##### Provided material

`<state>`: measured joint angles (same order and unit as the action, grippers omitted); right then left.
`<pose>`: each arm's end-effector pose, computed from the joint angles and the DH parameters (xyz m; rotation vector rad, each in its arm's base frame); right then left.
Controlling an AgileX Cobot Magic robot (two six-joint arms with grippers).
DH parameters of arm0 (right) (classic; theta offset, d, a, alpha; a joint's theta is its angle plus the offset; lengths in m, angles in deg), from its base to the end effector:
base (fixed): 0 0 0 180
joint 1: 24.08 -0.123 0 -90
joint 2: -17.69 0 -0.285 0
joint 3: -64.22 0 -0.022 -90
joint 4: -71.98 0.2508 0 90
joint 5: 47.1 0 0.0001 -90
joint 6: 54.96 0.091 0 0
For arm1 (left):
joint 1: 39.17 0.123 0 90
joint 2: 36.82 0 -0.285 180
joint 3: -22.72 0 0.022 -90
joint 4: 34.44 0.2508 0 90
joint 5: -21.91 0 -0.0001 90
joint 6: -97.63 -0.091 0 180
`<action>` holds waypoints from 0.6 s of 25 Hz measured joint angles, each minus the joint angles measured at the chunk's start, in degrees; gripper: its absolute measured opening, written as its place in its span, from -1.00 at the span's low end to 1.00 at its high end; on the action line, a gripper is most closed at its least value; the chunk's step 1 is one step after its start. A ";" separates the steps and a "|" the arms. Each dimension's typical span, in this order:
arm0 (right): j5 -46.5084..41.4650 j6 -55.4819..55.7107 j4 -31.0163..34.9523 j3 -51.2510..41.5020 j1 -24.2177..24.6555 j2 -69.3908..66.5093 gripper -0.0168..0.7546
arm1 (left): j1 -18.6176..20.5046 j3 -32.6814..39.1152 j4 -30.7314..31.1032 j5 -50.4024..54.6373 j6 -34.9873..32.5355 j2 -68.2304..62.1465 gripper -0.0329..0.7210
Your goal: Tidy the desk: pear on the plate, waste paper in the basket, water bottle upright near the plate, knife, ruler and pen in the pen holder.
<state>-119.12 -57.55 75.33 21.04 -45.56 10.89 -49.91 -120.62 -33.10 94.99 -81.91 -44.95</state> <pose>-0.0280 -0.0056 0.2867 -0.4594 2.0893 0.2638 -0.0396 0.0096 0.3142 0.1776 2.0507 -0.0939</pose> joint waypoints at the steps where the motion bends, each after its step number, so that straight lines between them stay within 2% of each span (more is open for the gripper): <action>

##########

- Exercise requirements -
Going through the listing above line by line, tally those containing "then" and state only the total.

- Output of the exercise -
2